- THE TASK
The expected response is the entire set of entries, copied exactly.

- DATASET EXCERPTS
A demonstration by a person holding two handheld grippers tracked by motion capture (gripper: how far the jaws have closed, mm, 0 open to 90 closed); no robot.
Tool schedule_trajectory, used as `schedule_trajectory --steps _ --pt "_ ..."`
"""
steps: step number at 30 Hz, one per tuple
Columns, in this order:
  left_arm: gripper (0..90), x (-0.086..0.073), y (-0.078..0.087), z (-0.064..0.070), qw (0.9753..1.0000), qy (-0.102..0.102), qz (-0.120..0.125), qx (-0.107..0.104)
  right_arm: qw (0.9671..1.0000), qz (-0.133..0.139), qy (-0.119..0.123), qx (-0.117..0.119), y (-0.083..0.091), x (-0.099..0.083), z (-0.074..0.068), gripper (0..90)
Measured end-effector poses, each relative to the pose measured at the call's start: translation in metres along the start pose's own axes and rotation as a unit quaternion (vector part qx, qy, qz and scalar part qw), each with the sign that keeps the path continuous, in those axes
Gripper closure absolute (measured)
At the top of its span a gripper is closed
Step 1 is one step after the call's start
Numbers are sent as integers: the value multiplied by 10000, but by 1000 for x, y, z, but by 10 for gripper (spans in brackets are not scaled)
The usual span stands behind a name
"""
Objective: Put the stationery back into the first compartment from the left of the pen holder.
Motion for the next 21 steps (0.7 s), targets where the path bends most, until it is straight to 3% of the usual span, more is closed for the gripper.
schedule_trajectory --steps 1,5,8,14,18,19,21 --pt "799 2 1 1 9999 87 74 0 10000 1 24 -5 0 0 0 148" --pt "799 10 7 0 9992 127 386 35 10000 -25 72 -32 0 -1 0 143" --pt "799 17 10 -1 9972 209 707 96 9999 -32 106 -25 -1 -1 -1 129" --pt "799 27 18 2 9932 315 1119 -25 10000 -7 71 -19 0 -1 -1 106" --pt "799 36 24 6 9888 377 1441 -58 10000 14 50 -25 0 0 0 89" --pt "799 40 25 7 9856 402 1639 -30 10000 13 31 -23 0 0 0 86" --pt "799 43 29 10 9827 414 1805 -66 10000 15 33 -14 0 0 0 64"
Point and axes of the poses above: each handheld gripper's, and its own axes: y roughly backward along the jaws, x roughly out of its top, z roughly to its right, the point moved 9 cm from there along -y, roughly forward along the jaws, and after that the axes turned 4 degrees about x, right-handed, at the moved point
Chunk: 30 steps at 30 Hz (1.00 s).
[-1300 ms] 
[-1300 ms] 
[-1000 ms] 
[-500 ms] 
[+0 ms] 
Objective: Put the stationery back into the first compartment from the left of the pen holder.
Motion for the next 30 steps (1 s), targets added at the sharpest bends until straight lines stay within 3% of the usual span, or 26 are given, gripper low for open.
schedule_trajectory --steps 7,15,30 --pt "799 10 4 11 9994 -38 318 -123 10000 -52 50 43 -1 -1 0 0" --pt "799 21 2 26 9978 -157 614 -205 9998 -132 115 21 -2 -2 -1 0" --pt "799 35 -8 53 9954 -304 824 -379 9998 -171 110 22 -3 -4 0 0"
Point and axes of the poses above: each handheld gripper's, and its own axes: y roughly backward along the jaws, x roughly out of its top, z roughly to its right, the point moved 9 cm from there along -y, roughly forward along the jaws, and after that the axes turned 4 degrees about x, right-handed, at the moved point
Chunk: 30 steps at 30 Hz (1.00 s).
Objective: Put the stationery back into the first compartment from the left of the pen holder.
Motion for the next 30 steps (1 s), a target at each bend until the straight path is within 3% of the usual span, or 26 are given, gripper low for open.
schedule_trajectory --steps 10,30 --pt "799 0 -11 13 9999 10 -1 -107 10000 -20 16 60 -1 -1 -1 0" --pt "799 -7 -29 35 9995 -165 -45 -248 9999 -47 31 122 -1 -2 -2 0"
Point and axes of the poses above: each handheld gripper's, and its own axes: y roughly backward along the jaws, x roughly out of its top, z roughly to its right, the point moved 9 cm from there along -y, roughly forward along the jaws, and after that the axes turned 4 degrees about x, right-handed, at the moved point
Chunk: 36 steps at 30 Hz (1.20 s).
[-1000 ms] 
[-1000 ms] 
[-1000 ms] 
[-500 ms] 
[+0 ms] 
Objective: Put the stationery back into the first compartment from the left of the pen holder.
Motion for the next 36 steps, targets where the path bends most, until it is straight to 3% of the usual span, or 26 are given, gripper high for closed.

- EXERCISE SOLUTION
A demonstration by a person holding two handheld grippers tracked by motion capture (gripper: how far the jaws have closed, mm, 0 open to 90 closed); no robot.
Tool schedule_trajectory, used as `schedule_trajectory --steps _ --pt "_ ..."`
"""
steps: step number at 30 Hz, one per tuple
Columns, in this order:
  left_arm: gripper (0..90), x (-0.086..0.073), y (-0.078..0.087), z (-0.064..0.070), qw (0.9753..1.0000), qy (-0.102..0.102), qz (-0.120..0.125), qx (-0.107..0.104)
  right_arm: qw (0.9671..1.0000), qz (-0.133..0.139), qy (-0.119..0.123), qx (-0.117..0.119), y (-0.083..0.091), x (-0.099..0.083), z (-0.074..0.068), gripper (0..90)
Measured end-effector poses, each relative to the pose measured at the call's start: translation in metres along the start pose's own axes and rotation as a unit quaternion (vector part qx, qy, qz and scalar part qw), each with the sign that keeps the path continuous, in those axes
Gripper closure absolute (measured)
At the top of its span a gripper is closed
Step 1 is one step after the call's start
Numbers are sent as integers: the value multiplied by 10000, but by 1000 for x, y, z, but by 10 for gripper (spans in brackets are not scaled)
The usual span stands behind a name
"""
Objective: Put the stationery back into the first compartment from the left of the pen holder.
Motion for the next 21 steps (0.7 s), targets where the path bends most, until it is straight to 3% of the usual span, more is closed for the gripper.
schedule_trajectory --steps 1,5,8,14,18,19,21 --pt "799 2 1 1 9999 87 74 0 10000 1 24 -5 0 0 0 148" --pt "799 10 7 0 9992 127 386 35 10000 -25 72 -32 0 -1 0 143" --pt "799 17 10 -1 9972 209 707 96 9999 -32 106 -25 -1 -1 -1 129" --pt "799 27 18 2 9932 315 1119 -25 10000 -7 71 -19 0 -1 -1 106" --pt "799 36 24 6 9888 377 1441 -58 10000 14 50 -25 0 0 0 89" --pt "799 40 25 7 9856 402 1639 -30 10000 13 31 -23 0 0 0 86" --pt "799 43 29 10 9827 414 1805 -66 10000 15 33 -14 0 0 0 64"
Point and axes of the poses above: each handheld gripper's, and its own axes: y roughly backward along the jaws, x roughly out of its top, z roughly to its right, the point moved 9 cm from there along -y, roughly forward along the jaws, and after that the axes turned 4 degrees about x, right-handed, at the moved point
Chunk: 30 steps at 30 Hz (1.00 s).
[-1300 ms] 
[-1300 ms] 
[-1000 ms] 
[-500 ms] 
[+0 ms] 
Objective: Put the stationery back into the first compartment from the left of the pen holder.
Motion for the next 30 steps (1 s), targets added at the sharpest bends until straight lines stay within 3% of the usual span, or 26 are given, gripper low for open.
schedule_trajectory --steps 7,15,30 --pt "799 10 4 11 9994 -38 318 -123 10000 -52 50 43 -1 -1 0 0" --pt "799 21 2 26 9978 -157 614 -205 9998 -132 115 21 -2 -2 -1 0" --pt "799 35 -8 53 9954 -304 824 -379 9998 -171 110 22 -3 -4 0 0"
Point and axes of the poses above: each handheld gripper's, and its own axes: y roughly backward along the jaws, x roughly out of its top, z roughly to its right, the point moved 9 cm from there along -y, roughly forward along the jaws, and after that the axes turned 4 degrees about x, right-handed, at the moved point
Chunk: 30 steps at 30 Hz (1.00 s).
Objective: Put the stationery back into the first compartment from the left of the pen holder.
Motion for the next 30 steps (1 s), a target at each bend until the straight path is within 3% of the usual span, or 26 are given, gripper low for open.
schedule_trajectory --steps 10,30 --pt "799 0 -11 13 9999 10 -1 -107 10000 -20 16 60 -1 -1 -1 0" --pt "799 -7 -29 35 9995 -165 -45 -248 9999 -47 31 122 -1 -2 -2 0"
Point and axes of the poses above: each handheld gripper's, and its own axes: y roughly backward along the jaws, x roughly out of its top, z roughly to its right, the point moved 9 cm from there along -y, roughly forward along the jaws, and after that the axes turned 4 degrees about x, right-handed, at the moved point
Chunk: 36 steps at 30 Hz (1.20 s).
[-1000 ms] 
[-1000 ms] 
[-1000 ms] 
[-500 ms] 
[+0 ms] 
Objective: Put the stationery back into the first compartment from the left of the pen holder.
Motion for the next 36 steps, targets where the path bends most, until it is straight to 3% of the usual span, or 26 are given, gripper high for closed.

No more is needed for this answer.